- Task statement: Reproduce the records below in full and without edits, omitting images.
•••
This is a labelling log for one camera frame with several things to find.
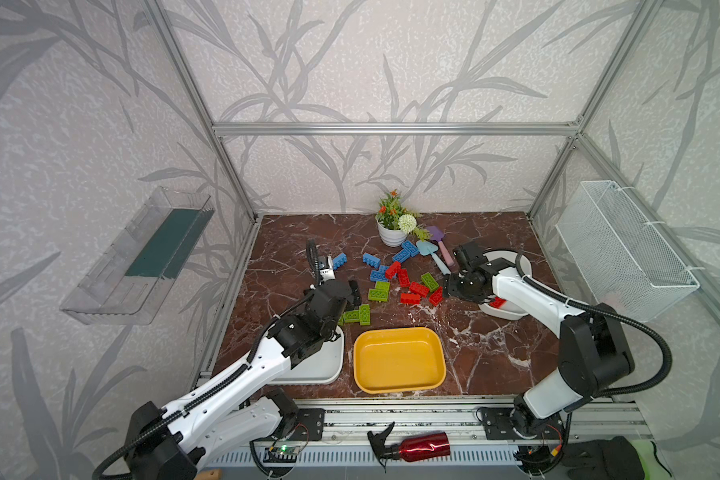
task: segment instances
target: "pink handle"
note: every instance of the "pink handle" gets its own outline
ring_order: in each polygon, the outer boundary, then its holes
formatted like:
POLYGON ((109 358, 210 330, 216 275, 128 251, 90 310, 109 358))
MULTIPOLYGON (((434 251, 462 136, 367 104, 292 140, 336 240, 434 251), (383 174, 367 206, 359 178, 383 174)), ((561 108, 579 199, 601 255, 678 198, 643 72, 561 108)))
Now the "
•••
- Answer space:
This is a labelling log for one camera frame with several things to find.
task: segment instances
target: "pink handle"
note: every instance of the "pink handle" gets its own outline
ring_order: in each polygon, the outer boundary, then its holes
formatted like:
POLYGON ((109 358, 210 330, 216 275, 128 251, 90 310, 109 358))
MULTIPOLYGON (((434 251, 462 136, 367 104, 292 140, 336 240, 434 251), (383 174, 367 206, 359 178, 383 174)), ((561 108, 579 199, 601 255, 678 198, 643 72, 561 108)))
Now the "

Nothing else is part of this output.